Motiwala built different computational reinforcement learning models to test which model best captured both neuronal activity and animal behavior. The models shared common principles but differed in how they represented the information. The researchers found only models that compressed task representation could account for the data.

Machens said, “The brain seems to eliminate all irrelevant information. Curiously, it also apparently gets rid of some relevant information, but not enough to take a real hit on how much reward the animal collects overall. It clearly knows how to succeed in this game.”

The information represented captured variables of the task and the animal’s actions. “Previous research has focused on the features of the environment independent of the individual’s behavior. But we found that only compressed representations that depended on the animal’s actions fully explained the data,” said Motiwala. “Our study is the first to show that the way representations of the external world are learnt, especially taxing ones, may be dependent on and interact in unusual ways with how animals choose to act.”

The team also found that a key behavioral signature of this interaction in their model and rats was procrastination of a subset of challenging decisions. Paton said, “When the mice were most uncertain about the correct choice, they tended to procrastinate in making their decision, until their limited representation of the task fooled them into thinking they were more likely to get the correct answer.”

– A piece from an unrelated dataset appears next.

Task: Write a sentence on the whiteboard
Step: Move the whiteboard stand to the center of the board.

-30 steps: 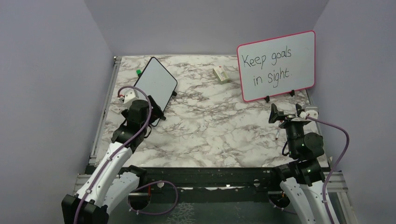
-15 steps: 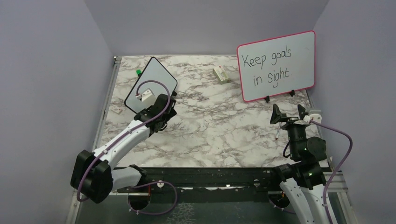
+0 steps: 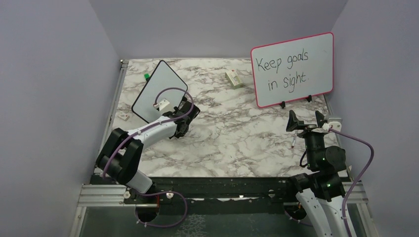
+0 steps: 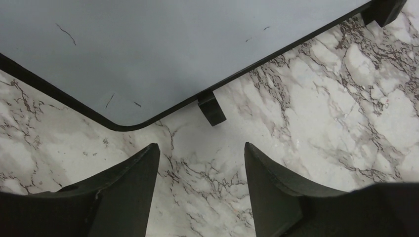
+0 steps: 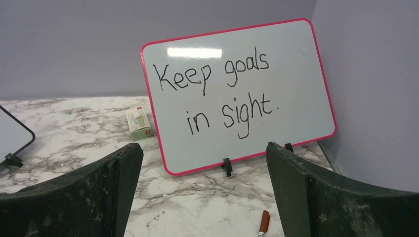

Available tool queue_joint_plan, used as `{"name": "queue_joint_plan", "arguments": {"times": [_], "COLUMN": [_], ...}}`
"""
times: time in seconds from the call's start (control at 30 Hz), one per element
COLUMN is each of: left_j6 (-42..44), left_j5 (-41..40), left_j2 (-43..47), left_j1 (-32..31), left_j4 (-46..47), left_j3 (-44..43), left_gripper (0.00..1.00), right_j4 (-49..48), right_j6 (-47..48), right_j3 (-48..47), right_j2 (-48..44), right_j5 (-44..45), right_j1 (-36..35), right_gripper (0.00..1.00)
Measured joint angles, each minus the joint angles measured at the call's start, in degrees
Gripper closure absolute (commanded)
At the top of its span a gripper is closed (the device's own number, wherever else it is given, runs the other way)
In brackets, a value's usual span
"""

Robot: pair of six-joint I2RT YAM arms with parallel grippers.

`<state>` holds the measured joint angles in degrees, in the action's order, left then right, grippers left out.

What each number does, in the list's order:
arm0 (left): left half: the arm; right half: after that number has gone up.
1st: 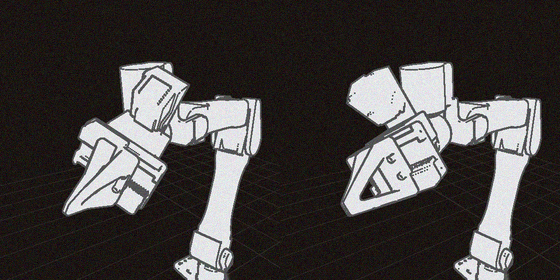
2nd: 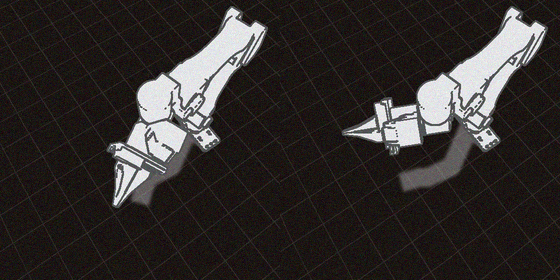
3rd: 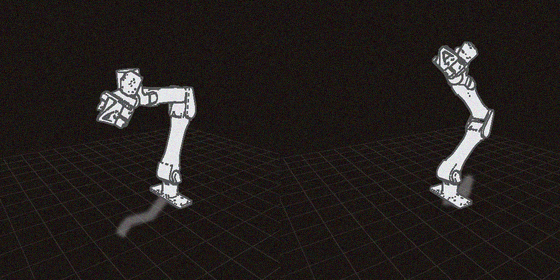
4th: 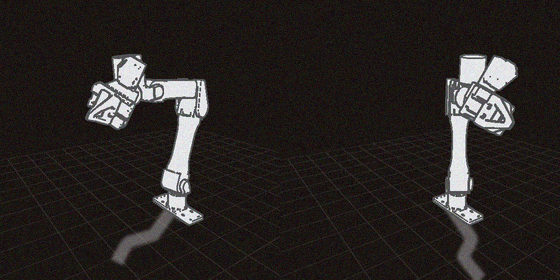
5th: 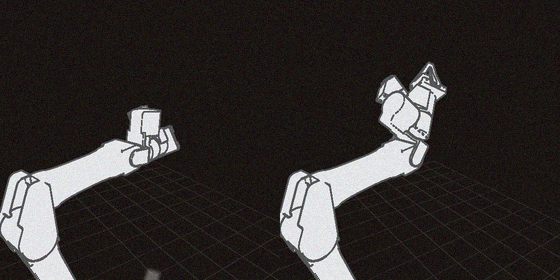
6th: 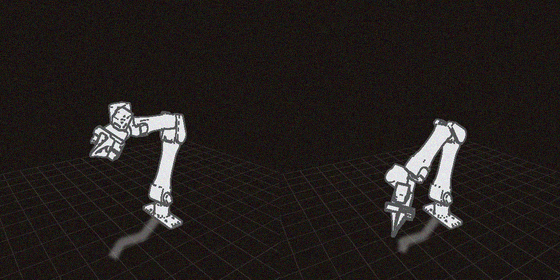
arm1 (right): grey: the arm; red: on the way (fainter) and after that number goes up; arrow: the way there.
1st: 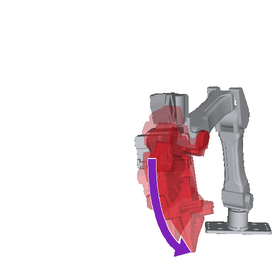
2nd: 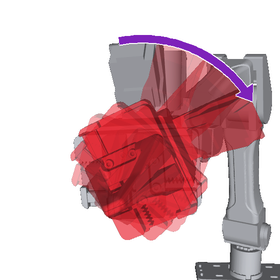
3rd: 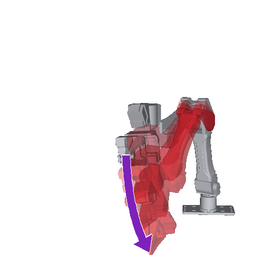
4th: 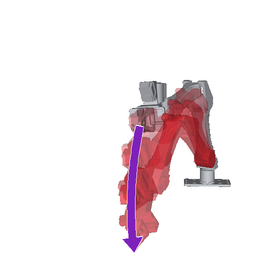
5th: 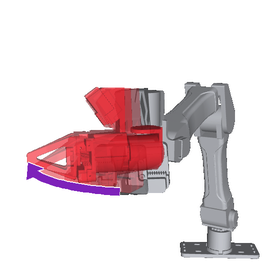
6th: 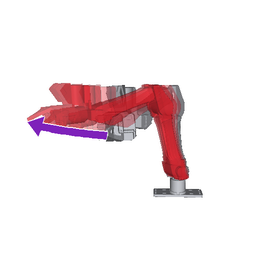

Paton believes, this work that helps clarify how the brain transforms the external world into internal representations, also provides a set of principles by which AI algorithms might profitably do the same.

Motiwala said, “Our work shows an important set of interactions between actions and representations that may come about only during end-to-end training reward-based signals. This is likely to shed light not only on understanding how these networks operate, but open new perspectives with which we understand how neural representations may be learnt by different interacting brain systems.”

In their future studies, the scientists intend to investigate the representations of cognitive variables in other areas of the brain that drive dopamine neuron activity in this timing task, and extend the computational model to incorporate additional factors.